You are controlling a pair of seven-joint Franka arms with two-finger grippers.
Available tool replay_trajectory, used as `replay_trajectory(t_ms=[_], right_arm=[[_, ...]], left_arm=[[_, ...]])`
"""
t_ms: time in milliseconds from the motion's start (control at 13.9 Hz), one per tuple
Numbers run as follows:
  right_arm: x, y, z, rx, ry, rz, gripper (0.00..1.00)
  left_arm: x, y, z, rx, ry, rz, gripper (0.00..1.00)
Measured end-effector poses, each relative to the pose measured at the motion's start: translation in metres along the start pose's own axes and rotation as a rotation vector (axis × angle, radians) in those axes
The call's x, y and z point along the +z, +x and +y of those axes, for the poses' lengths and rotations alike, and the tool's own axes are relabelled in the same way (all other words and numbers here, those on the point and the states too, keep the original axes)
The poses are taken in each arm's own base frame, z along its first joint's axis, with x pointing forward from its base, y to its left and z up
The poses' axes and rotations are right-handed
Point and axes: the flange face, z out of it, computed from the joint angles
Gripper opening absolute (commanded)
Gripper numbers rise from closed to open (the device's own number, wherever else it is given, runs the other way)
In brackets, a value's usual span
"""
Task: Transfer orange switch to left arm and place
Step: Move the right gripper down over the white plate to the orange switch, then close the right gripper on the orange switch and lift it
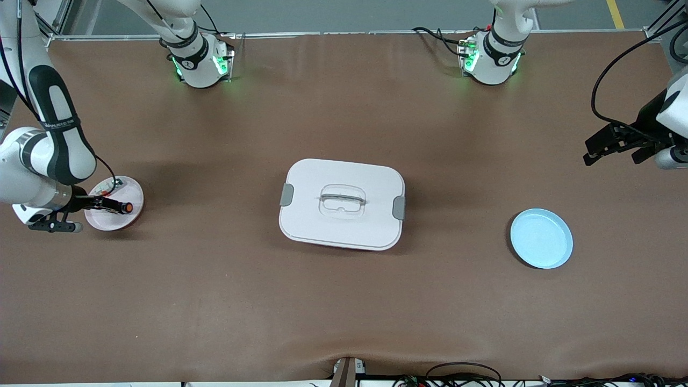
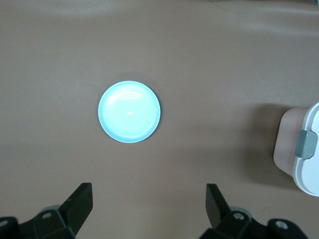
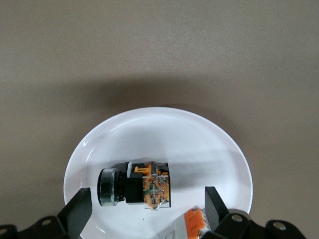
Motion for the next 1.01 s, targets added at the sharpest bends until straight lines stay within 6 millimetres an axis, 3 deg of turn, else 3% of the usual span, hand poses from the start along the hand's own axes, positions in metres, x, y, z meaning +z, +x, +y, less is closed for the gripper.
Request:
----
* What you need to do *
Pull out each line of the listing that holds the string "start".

* Output *
t_ms: time in milliseconds from the motion's start (control at 13.9 Hz), one per tuple
Measured end-effector poses, each relative to the pose measured at the motion's start: translation in metres along the start pose's own axes and rotation as a rotation vector (axis × angle, radians) in those axes
Motion for the next 1.01 s, targets added at the sharpest bends until straight lines stay within 6 millimetres an axis, 3 deg of turn, else 3% of the usual span, hand poses from the start along the hand's own axes, positions in metres, x, y, z meaning +z, +x, +y, less is closed for the gripper.

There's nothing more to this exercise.